Dies stellt die ideale Voraussetzung dar nach dem Konzept Spiel mit dem inneren Kind zu arbeiten. Ich biete der Klientin an sich Figuren aus einer Kiste auszusuchen und damit das zu tun, was sie gern möchte.

Unsichere Lehrerin
Lehrerin und Schulkind, Foto: Andrea Koltermann

Sie wählt eine Figur für sich, die sie als sehr brav aussehend bezeichnet. Die Figur hat Zöpfe und trägt eine geblümte Latzhose. Diese stellt sie an einen aus einem Bauklotz und einer Visitenkarte gebauten Tisch.

Gegenüber stellt sie andere Figuren, zwei Erwachsene und dann ein Kind mit der dazugehörenden Mutter. Für die Figur der Mutter wählt sie eine Prinzessin mit einem langen weiten Kleid, einer Krone auf dem Kopf und einem Spiegel in der Hand.

Anhand dieses Beispiels wird deutlich, wie leicht es ist Systeme mittels Repräsentanten aus Figuren aufzubauen. Im weiteren Verlauf können dann auf dem Tisch diese sozialen Panoramen so lange verändert werden, bis ein für die Klienten stimmiges Bild entsteht.

Königin und LKW-Fahrerin
Königin und LKW-Fahrerin, Foto: A. Koltermann

Dazu kann man die Klienten einladen die Figuren nach Herzenslust umzustellen, Rollen zu vertauschen, neue Rollen zu kreieren, diese miteinander streiten, diskutieren, sich versöhnen, sich verlieben, sich trennen zu lassen etc.

Der Vorteil ist, dass die Klienten jede im Spiel neu geschaffene Situation aus der Metaperspektive, also von außen betrachten können.

Im weiteren Verlauf können dann unterschiedliche Situationen auch mit Bodenankern oder echten Repräsentanten aufgestellt werden, falls das überhaupt noch nötig sein sollte. Oft erkennen die Klienten recht schnell, wo sie mit der Veränderung ansetzen wollen.

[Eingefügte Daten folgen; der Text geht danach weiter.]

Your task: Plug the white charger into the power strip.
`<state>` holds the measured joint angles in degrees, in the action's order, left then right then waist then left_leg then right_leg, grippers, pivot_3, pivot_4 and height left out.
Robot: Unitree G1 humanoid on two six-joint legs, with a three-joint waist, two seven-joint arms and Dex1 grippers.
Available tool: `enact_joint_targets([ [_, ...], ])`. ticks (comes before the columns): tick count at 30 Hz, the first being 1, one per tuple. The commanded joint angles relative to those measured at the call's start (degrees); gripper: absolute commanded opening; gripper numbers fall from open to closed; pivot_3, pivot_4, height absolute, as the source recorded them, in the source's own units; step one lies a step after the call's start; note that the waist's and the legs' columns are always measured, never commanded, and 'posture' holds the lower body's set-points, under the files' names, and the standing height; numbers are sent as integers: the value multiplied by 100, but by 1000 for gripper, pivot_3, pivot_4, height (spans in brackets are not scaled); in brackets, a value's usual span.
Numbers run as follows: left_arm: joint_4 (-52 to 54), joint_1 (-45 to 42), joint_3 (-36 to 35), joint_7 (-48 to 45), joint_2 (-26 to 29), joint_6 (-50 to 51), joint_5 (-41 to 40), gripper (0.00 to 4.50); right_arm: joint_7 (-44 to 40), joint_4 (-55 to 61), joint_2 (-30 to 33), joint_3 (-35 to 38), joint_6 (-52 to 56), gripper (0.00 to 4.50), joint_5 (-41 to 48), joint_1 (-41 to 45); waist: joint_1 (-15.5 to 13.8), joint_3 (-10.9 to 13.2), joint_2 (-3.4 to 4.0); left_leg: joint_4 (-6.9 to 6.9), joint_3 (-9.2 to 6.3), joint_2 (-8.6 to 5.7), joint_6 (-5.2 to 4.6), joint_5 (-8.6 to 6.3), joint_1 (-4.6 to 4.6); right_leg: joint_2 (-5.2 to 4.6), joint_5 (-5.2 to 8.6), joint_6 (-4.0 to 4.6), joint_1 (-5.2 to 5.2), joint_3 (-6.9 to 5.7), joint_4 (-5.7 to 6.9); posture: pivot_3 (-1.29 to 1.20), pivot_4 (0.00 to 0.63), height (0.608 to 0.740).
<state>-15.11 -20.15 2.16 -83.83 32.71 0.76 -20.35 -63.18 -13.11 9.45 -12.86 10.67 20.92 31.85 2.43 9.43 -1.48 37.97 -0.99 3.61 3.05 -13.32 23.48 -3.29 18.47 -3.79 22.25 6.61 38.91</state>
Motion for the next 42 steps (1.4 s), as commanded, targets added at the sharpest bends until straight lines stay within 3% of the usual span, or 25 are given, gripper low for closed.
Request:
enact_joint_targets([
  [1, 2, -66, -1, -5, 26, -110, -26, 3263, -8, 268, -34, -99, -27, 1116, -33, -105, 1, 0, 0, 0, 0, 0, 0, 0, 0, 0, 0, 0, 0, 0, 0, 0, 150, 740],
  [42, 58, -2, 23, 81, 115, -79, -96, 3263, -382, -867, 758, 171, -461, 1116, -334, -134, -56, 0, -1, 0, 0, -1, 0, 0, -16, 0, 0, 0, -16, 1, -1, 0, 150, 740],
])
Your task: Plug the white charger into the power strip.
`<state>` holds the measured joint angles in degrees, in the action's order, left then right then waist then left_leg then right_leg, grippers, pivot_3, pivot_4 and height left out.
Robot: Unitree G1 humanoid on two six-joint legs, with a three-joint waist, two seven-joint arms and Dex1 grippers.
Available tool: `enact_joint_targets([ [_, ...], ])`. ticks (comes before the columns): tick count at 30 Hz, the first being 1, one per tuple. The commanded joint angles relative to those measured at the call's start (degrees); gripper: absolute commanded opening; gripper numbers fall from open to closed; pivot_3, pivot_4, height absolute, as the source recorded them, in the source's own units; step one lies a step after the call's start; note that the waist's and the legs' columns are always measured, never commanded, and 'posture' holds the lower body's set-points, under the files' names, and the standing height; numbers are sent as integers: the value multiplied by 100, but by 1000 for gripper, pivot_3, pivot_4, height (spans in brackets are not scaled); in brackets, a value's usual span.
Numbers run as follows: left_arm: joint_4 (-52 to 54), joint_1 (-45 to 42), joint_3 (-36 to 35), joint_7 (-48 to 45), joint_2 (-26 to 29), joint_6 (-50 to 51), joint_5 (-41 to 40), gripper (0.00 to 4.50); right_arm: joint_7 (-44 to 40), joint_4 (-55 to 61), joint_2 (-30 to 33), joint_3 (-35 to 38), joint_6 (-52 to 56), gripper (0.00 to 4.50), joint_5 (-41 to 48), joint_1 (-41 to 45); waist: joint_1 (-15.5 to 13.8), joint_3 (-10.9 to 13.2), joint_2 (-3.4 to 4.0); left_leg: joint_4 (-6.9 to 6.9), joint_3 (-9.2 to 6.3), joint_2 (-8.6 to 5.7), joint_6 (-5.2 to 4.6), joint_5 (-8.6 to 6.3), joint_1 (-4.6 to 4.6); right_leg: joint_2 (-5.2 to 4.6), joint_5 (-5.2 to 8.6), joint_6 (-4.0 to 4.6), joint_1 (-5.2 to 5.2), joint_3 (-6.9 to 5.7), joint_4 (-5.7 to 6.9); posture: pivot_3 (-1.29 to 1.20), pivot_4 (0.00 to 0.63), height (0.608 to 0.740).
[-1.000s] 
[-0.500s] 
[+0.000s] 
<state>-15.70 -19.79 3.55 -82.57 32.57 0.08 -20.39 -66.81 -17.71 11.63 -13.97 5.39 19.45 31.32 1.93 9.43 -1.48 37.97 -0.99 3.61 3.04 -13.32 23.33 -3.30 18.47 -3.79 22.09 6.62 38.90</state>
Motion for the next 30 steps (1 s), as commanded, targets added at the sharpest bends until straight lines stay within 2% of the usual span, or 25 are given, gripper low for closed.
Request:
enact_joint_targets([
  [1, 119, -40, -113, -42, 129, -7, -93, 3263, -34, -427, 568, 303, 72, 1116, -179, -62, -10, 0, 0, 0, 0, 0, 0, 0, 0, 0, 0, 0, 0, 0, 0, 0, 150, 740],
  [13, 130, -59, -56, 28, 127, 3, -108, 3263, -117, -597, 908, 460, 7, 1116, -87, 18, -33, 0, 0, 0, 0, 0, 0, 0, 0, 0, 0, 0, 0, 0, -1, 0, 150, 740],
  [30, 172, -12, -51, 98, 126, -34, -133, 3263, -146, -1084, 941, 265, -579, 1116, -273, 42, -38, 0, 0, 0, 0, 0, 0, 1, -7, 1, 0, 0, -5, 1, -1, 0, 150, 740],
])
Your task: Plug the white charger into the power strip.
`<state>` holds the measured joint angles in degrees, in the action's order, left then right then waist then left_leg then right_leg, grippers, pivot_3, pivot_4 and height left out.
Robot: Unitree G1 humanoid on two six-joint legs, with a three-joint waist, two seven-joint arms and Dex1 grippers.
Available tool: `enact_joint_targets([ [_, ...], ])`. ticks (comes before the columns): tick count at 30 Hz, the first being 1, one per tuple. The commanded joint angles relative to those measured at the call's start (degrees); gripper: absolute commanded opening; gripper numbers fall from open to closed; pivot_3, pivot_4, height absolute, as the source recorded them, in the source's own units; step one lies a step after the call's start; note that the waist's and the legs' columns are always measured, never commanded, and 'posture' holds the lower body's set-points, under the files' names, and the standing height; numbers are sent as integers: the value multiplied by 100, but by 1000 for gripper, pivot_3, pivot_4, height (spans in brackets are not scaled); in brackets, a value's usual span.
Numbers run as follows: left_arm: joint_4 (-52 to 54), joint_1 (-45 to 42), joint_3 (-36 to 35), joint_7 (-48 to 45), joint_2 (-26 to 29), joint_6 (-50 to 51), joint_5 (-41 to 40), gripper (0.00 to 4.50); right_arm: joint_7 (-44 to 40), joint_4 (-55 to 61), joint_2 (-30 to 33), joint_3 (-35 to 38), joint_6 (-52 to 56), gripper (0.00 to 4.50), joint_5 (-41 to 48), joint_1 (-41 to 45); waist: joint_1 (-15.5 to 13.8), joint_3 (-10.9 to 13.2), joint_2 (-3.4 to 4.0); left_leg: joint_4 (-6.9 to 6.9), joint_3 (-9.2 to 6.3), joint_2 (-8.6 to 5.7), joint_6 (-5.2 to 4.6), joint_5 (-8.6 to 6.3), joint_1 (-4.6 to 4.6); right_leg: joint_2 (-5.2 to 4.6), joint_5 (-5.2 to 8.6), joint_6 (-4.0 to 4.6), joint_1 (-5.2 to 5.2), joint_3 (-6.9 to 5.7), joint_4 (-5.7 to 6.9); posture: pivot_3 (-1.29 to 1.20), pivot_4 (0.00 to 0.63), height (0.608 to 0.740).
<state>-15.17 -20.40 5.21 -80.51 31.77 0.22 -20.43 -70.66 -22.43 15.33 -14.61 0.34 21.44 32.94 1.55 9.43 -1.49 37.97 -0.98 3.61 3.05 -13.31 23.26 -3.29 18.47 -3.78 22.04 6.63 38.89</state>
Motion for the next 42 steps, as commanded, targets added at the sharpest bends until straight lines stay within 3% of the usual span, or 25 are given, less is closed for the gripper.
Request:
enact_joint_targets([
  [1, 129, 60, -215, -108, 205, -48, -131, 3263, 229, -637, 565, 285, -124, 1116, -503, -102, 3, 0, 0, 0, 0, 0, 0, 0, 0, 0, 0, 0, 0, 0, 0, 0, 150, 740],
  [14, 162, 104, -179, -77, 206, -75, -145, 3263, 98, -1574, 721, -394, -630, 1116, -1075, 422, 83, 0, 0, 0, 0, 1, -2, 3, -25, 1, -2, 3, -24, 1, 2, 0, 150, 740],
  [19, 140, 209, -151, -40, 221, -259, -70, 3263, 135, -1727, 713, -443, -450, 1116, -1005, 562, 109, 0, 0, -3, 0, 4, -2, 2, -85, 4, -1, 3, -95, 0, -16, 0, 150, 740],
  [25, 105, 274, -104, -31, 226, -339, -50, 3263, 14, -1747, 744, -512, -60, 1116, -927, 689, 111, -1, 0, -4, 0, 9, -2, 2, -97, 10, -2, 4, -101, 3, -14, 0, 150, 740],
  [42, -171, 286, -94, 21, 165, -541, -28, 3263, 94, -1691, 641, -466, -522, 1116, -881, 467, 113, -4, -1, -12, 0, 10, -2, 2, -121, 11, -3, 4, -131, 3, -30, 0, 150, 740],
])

Die Arbeit mit Figuren kann als Türöffner für das weitere Vorgehen im Coaching oder in der Therapie angesehen werden. Timeline- und Skript-Arbeit oder ein Re-Imprint sind mit oder ohne Einsatz der Spielfiguren jetzt möglich. Hier sollte der Coach sich weitestgehend zurückhalten und beobachten, welche spontanen Impulse vom Klienten kommen.

Zu erwartendes Ergebnis:

Angefüttert mit Erkenntnissen und neuen Ressourcen verlassen die Klienten die Coaching-Sessions entspannt und in einem guten State. Das Problem ist sichtbar geworden und es löst sich jetzt von selbst, sodass das Coaching nach dieser Sitzung beendet werden kann oder es entsteht Klarheit über den sinnvollen Einsatz weiterer Maßnahmen.